Friday, April 27, 2012

SQL Development and Testing magic, brought to you by NetApp

I started supporting and deploying NetApp storage systems about 5 months ago.  I still am *very* far from being an authority on the subject, but I have been playing around with the kit and am learning an immense amount daily.  That said, I never seize to be amazed at how trivially easy NetApp technology make traditionally time-consuming and difficult tasks.  Take the following situation:  You have a big old production SQL DB, and your developers need to test against an up-to-date instance of it.  I bet the tired old way that your business is doing it is by taking a 500GB backup, pushing it across the network, or sneaker-netting it via USB or even worse restoring from tape (blegh!).

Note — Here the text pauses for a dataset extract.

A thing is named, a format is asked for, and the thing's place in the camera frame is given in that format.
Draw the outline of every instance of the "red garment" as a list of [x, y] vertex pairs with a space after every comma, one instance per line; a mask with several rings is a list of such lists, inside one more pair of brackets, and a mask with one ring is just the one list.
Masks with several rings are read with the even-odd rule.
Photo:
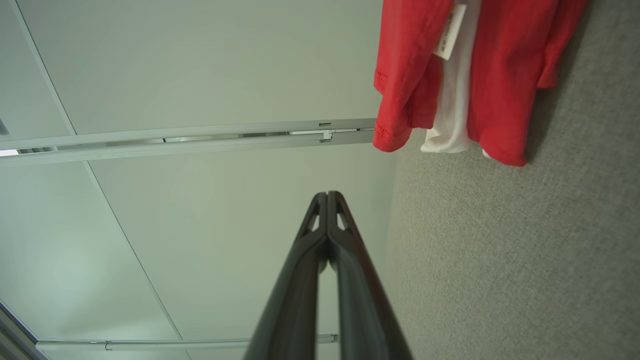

No more.  With a NetApp SAN I can do this in exactly 23 seconds (and this on a low-end FAS2040!).  It costs me zero storage*** on my SAN and all it takes is you putting on your PowerShell hat and typing one single line.  The only assumption I make here is that you are running SnapManager for Microsoft SQL Server on your SQL box (and you should!).  This gives us access to all the PowerShell goodness that makes the magic happen.  The following command (watch for wrappage):  

clone-backup -svr prod-sql-001 -Database big_prod_db -TargetDatabase yourdatabase -TargetServerInstance dev-sql-001 Backup sqlsnap__big_prod_db__snapshots

  1. What is happening behind the scenes, you ask?  Quite simple actually:
  2. It created a FlexClone of the Snapshot of the production store
  3. Created a DB on dev-sql-001
  4. Mounted the FlexClone as a mountpoint
  5. Attached the files to the database
  6. Made toast and coffee

But that's not all.  This example brought our development box up to the same point in time as production, but you can also specify a previous a point in time to go back to.  Of course you need to have snapshots of your chosen point in time.

Wow.

***It will start consuming space once you start making changes in dev, because you are diverging from the cloned snapshot.